Platform choice is what makes this scale. With a common, governed AI layer, each lighthouse win becomes a portfolio playbook; without it, it stays locked inside a single portfolio company.

Where value shows up first

The first wave of AI value in private equity doesn’t come from edge-case experiments. It comes from existing business priorities with a clear value-creation lever.

At the portfolio-company level, that often means a focused set of operational priorities:

  • Go-to-market productivity and sales execution.
  • Engineering velocity and onboarding.
  • Finance efficiency, reporting, and close acceleration.
  • Customer support, automation, and triage.
  • Support and back-office workflows, where scattered knowledge and manual work slow teams down.

These are practical places to start because the business case is easier to define and the path to proof is shorter. Sponsors can tie deployment to outcomes like faster employee ramp time, lower software spend, reduced manual work, and more productive use of internal expertise.

At the fund level, the same approach can support work across:

  • Due diligence
  • Portfolio management
  • Investor relations
  • Internal collaboration
  • Market analysis

When sponsors standardize this well, the upside compounds:

  • Better procurement and governance leverage
  • Higher confidence in AI risk management
  • Faster time-to-value
  • More consistent deployment patterns across portfolio companies
  • A stronger exit narrative built on measurable, operationalized AI use

The goal is to start where value is already visible, prove it in business terms, and build from there.

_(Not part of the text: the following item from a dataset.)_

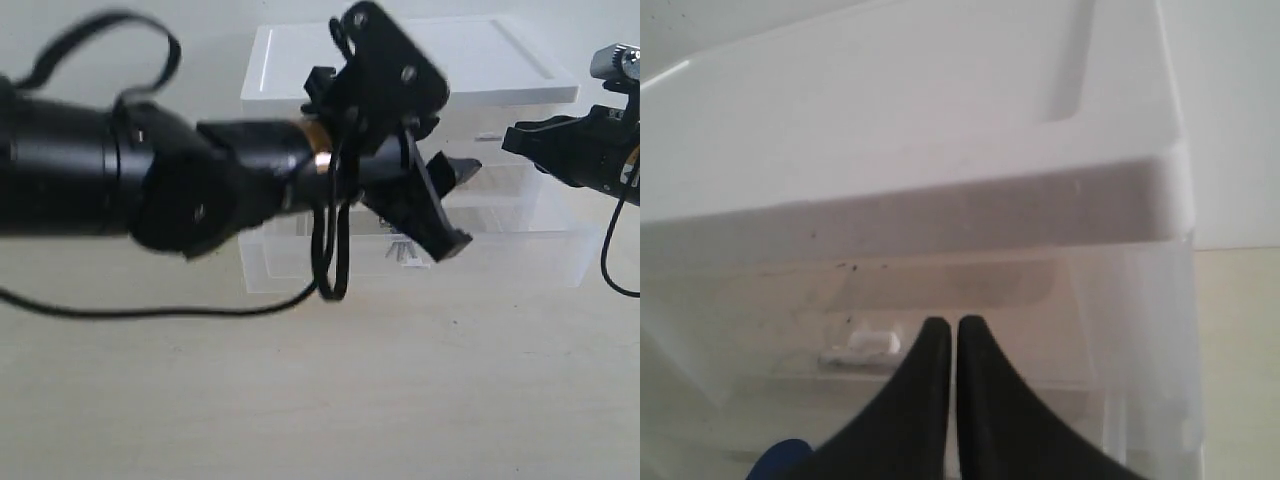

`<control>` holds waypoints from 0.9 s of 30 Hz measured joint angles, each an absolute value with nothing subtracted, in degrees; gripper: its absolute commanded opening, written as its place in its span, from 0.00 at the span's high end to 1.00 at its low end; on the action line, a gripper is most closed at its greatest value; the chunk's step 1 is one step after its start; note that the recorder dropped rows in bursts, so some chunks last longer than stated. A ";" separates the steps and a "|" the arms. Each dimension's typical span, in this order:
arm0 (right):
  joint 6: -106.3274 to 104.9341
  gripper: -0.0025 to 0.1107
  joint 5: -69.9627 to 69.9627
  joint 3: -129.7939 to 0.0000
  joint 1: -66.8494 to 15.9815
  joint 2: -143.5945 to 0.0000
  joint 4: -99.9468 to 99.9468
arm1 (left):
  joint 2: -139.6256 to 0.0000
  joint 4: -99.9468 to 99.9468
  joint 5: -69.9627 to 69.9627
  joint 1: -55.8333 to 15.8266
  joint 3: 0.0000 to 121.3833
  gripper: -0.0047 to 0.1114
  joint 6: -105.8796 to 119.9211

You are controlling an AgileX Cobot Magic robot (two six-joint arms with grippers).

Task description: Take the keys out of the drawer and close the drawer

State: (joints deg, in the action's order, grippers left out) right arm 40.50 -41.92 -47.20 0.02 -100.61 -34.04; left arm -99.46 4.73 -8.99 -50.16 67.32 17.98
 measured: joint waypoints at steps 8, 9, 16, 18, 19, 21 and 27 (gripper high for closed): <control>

The new mandate for sponsors

Private equity’s next phase of AI adoption will look different from the last. The firms that win will be the ones that standardize a small set of repeatable playbooks on top of a governed platform layer that can scale across the portfolio.

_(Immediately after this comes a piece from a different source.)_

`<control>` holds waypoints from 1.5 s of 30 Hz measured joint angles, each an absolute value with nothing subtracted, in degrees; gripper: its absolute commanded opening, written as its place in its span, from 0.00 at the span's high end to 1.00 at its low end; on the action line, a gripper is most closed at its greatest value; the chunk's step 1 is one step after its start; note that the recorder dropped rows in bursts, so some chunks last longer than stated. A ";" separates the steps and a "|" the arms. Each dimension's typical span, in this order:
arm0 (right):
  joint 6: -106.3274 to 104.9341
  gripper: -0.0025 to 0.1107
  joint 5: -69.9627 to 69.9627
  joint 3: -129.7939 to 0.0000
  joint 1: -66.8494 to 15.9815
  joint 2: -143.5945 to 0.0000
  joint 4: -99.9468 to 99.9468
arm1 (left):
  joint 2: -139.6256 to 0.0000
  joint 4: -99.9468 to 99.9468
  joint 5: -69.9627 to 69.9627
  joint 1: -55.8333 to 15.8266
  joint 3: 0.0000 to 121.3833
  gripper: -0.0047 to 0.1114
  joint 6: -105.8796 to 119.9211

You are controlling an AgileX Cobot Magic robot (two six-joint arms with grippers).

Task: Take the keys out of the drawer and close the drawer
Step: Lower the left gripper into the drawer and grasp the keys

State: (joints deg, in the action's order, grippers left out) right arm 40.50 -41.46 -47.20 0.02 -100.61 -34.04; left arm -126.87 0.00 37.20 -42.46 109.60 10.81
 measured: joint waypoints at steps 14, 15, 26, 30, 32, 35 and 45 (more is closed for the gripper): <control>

Making that shift requires three changes:

1. Treat model choice as flexible.

Model choice should stay reversible. Platform choice should be more durable. Sponsors need room to adapt as the market changes without rebuilding the operating layer every time the model landscape shifts.

2. Move from pilots per company to playbooks per fund.

The goal isn't to prove AI separately in every portfolio company. It's to identify repeatable use cases, cluster similar holdings by function or operating need, and deploy the same playbook across the portfolio.

3. Measure like an investor.

Stop tracking seats as the main signal of progress. Track time-to-value, AI-attributed EBITDA impact against the original underwrite, and how quickly a successful deployment can be repeated across the portfolio.

At exit, buyers pay for infrastructure that’s already generating margin, not for a vendor relationship they’ll need to renegotiate. Sponsors who understand this will stop optimizing for model access and start building systems that turn AI into durable, transferable operating leverage.

Request a demo to see how Glean helps private equity firms turn AI pilots into repeatable portfolio value.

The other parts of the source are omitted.